All of the records need to be retyped exactly, with no line dropped.

-------- Available data

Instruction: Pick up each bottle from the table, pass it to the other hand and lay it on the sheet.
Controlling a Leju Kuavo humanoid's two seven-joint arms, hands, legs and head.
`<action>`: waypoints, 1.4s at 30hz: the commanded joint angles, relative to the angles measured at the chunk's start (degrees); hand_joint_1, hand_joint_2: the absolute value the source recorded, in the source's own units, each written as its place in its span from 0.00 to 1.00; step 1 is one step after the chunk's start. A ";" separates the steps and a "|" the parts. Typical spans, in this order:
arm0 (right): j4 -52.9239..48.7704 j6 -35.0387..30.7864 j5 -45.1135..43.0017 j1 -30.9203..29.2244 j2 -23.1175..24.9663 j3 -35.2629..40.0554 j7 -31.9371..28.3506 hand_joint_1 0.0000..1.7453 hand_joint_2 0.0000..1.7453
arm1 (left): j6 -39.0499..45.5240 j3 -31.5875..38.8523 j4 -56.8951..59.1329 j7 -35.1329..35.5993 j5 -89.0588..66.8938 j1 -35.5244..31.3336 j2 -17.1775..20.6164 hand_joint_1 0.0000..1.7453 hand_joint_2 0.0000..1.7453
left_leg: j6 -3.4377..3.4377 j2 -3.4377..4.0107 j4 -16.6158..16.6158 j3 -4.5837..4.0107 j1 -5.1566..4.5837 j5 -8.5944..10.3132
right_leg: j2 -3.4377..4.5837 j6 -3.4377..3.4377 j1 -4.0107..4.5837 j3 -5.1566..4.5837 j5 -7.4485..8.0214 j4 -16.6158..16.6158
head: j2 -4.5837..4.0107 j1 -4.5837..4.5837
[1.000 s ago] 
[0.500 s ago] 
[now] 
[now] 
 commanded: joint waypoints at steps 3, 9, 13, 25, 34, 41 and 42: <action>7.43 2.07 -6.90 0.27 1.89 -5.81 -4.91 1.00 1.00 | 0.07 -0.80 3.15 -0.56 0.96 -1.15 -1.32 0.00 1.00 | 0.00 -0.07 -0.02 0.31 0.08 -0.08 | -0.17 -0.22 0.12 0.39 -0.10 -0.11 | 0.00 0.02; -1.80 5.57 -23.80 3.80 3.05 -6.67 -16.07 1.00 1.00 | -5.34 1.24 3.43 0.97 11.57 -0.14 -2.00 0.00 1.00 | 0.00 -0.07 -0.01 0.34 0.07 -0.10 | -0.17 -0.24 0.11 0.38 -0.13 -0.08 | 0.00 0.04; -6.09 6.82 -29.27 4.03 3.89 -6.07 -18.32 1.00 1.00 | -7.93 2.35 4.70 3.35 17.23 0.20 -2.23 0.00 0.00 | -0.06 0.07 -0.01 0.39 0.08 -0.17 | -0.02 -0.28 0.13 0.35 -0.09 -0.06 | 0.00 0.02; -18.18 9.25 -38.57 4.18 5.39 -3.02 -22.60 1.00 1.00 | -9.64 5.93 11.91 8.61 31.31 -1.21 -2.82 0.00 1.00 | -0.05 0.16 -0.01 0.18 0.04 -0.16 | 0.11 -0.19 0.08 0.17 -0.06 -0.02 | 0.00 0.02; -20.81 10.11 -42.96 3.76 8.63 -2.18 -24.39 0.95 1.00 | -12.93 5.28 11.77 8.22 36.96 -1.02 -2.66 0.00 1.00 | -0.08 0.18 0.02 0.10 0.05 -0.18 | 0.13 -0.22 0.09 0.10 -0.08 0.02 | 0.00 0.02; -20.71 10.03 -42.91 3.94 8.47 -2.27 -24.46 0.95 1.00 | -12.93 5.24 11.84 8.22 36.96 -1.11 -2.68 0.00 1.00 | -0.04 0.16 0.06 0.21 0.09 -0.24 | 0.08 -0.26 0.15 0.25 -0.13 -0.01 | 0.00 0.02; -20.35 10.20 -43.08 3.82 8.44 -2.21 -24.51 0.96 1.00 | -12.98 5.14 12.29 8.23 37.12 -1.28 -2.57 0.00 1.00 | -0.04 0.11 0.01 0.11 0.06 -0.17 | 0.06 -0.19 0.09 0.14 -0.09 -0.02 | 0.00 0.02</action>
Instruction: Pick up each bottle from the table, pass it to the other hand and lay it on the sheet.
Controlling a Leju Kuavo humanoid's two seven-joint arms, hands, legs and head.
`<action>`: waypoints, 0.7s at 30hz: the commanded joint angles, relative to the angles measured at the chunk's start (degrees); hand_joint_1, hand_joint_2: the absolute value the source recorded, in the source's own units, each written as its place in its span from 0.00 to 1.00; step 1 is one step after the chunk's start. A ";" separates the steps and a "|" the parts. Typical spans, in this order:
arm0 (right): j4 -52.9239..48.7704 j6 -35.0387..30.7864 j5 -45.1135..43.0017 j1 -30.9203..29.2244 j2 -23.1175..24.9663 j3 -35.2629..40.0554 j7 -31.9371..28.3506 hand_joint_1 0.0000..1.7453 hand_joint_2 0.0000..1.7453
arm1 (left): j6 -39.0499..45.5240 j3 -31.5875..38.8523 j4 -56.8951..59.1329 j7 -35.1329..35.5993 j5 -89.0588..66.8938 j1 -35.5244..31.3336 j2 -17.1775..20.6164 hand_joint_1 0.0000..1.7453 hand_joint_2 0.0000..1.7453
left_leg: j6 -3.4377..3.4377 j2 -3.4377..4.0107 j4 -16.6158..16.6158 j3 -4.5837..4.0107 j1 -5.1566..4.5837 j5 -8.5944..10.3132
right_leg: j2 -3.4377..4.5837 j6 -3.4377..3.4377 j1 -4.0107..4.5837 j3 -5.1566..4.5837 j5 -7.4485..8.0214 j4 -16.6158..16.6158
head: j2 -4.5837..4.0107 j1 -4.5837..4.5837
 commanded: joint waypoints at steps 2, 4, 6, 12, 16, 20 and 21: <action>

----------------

- **Exercise output**
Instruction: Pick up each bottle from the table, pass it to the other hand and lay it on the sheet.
Controlling a Leju Kuavo humanoid's two seven-joint arms, hands, legs and head.
`<action>`: waypoints, 1.4s at 30hz: the commanded joint angles, relative to the angles measured at the chunk's start (degrees); hand_joint_1, hand_joint_2: the absolute value the source recorded, in the source's own units, each written as its place in its span from 0.00 to 1.00; step 1 is one step after the chunk's start. A ";" separates the steps and a "|" the parts. Typical spans, in this order:
arm0 (right): j4 -52.9239..48.7704 j6 -35.0387..30.7864 j5 -45.1135..43.0017 j1 -30.9203..29.2244 j2 -23.1175..24.9663 j3 -35.2629..40.0554 j7 -31.9371..28.3506 hand_joint_1 0.0000..1.7453 hand_joint_2 0.0000..1.7453
arm1 (left): j6 -39.0499..45.5240 j3 -31.5875..38.8523 j4 -56.8951..59.1329 j7 -35.1329..35.5993 j5 -89.0588..66.8938 j1 -35.5244..31.3336 j2 -17.1775..20.6164 hand_joint_1 0.0000..1.7453 hand_joint_2 0.0000..1.7453
left_leg: j6 -3.4377..3.4377 j2 -3.4377..4.0107 j4 -16.6158..16.6158 j3 -4.5837..4.0107 j1 -5.1566..4.5837 j5 -8.5944..10.3132
right_leg: j2 -3.4377..4.5837 j6 -3.4377..3.4377 j1 -4.0107..4.5837 j3 -5.1566..4.5837 j5 -7.4485..8.0214 j4 -16.6158..16.6158
head: j2 -4.5837..4.0107 j1 -4.5837..4.5837
[1.000 s ago] 
[0.500 s ago] 
[now] 
[now] 
 commanded: joint waypoints at steps 3, 9, 13, 25, 34, 41 and 42: <action>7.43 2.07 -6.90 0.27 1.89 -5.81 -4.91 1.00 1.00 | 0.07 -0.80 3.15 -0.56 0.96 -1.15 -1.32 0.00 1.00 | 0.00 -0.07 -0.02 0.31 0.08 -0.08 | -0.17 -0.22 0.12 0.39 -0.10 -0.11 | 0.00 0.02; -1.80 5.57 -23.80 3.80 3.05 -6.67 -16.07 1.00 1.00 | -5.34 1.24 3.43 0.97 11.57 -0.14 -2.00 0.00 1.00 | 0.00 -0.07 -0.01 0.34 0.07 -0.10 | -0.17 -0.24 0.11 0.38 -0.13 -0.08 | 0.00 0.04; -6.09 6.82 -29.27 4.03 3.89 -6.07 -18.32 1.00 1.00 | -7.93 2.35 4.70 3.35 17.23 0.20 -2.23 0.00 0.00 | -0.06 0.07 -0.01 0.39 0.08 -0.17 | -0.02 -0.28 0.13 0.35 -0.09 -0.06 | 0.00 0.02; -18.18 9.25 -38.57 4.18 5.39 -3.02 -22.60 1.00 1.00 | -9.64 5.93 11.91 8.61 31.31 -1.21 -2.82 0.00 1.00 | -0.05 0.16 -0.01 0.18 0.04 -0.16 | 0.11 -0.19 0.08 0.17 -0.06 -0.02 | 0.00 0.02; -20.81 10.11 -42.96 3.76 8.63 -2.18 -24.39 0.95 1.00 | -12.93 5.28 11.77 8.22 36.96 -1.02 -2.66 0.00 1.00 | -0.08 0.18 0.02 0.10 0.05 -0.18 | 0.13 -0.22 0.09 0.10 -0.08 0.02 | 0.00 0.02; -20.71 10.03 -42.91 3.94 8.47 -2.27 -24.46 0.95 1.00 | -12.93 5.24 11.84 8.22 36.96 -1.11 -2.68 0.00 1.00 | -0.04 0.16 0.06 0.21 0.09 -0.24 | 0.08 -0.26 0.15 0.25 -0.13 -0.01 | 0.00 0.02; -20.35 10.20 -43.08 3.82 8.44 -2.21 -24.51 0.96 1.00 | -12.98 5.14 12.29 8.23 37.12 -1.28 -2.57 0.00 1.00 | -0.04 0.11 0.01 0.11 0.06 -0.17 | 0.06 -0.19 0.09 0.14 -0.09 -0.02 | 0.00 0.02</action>
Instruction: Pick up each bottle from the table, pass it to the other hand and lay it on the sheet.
Controlling a Leju Kuavo humanoid's two seven-joint arms, hands, legs and head.
`<action>`: waypoints, 0.7s at 30hz: the commanded joint angles, relative to the angles measured at the chunk's start (degrees); hand_joint_1, hand_joint_2: the absolute value the source recorded, in the source's own units, each written as its place in its span from 0.00 to 1.00; step 1 is one step after the chunk's start. A ";" separates the steps and a "|" the parts. Typical spans, in this order:
arm0 (right): j4 -52.9239..48.7704 j6 -35.0387..30.7864 j5 -45.1135..43.0017 j1 -30.9203..29.2244 j2 -23.1175..24.9663 j3 -35.2629..40.0554 j7 -31.9371..28.3506 hand_joint_1 0.0000..1.7453 hand_joint_2 0.0000..1.7453
arm1 (left): j6 -39.0499..45.5240 j3 -31.5875..38.8523 j4 -56.8951..59.1329 j7 -35.1329..35.5993 j5 -89.0588..66.8938 j1 -35.5244..31.3336 j2 -17.1775..20.6164 hand_joint_1 0.0000..1.7453 hand_joint_2 0.0000..1.7453
left_leg: j6 -3.4377..3.4377 j2 -3.4377..4.0107 j4 -16.6158..16.6158 j3 -4.5837..4.0107 j1 -5.1566..4.5837 j5 -8.5944..10.3132
right_leg: j2 -3.4377..4.5837 j6 -3.4377..3.4377 j1 -4.0107..4.5837 j3 -5.1566..4.5837 j5 -7.4485..8.0214 j4 -16.6158..16.6158
head: j2 -4.5837..4.0107 j1 -4.5837..4.5837
 commanded: joint waypoints at steps 2, 4, 6, 12, 16, 20 and 21: <action>

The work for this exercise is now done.